<<<<

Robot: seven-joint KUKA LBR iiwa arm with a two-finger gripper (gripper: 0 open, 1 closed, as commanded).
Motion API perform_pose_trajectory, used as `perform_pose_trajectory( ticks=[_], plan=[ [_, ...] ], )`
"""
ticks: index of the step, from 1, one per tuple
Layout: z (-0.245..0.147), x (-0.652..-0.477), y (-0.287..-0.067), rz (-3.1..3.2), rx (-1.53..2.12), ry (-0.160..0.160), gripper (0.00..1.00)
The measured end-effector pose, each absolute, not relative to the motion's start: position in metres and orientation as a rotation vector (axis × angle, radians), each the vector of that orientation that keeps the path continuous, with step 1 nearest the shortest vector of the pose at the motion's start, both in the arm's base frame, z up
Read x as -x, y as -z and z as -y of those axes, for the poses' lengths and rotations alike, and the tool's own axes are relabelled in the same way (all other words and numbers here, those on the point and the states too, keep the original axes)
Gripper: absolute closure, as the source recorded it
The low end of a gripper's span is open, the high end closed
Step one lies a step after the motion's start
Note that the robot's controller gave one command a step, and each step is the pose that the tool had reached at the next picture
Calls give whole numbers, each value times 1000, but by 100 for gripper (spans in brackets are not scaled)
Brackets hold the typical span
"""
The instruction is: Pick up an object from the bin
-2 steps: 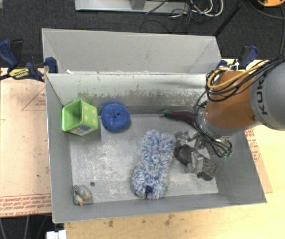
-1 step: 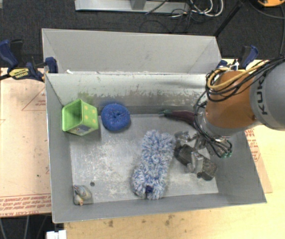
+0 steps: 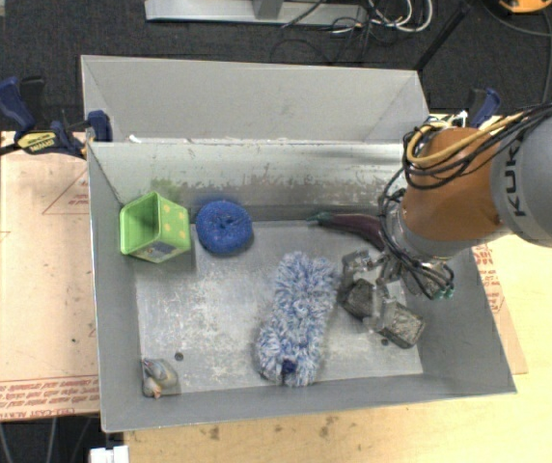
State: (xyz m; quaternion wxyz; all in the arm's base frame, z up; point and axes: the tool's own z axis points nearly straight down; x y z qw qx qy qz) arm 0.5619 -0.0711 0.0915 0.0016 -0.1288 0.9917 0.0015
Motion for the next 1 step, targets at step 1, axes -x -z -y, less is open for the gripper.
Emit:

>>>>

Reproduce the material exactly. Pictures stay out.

▶ _TASK RESPONSE_
Robot: seven-joint KUKA LBR iiwa arm with a two-finger gripper (gripper: 0 open, 1 closed, as commanded).
Motion API perform_pose_trajectory, used as `perform_pose_trajectory( ticks=[_], plan=[ [_, ...] ], )`
"""
ticks: index of the step, from 1, one per tuple
Layout: z (-0.245..0.147), x (-0.652..-0.477), y (-0.287..-0.067), rz (-3.1..3.2), rx (-1.53..2.12), ry (-0.160..0.160), gripper (0.00..1.00)
The measured end-effector pose, each absolute, not relative to the motion's start: position in metres and orientation as a rotation vector (axis × angle, radians), each the vector of that orientation that keeps the path continuous, with step 1 nearest the shortest vector of the pose at the motion's start, both in the arm's base frame, z up
Read x as -x, y as -z and z as -y of those axes, for the poses' lengths and rotations alike, and the tool's own axes are relabelled in the same way (all other words and numbers here, those on the point and the states too, keep the original axes)
Gripper: absolute closure, as the source recorded it
The low end of a gripper's span is open, the high end closed
Step one lies a step after the motion's start
Note that the robot's controller gave one command a step, and each step is the pose that the tool had reached at the next picture
Calls give whole numbers, each value times 1000, but by 100 for gripper (spans in brackets are not scaled)
Brackets hold the typical span
"""
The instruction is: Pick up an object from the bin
-2 steps: 
-1 step: 
+0 steps: 
State: (xyz m; quaternion wxyz; all in the arm's base frame, z up; point and axes: the tool's own z axis points nearly straight down; x y z qw qx qy qz) arm 0.5619 -0.0711 0.0915 0.0016 -0.1288 0.9917 0.0015
Motion for the next 1 step, targets at step 1, axes -x -z -y, less is open for the gripper.
Emit:

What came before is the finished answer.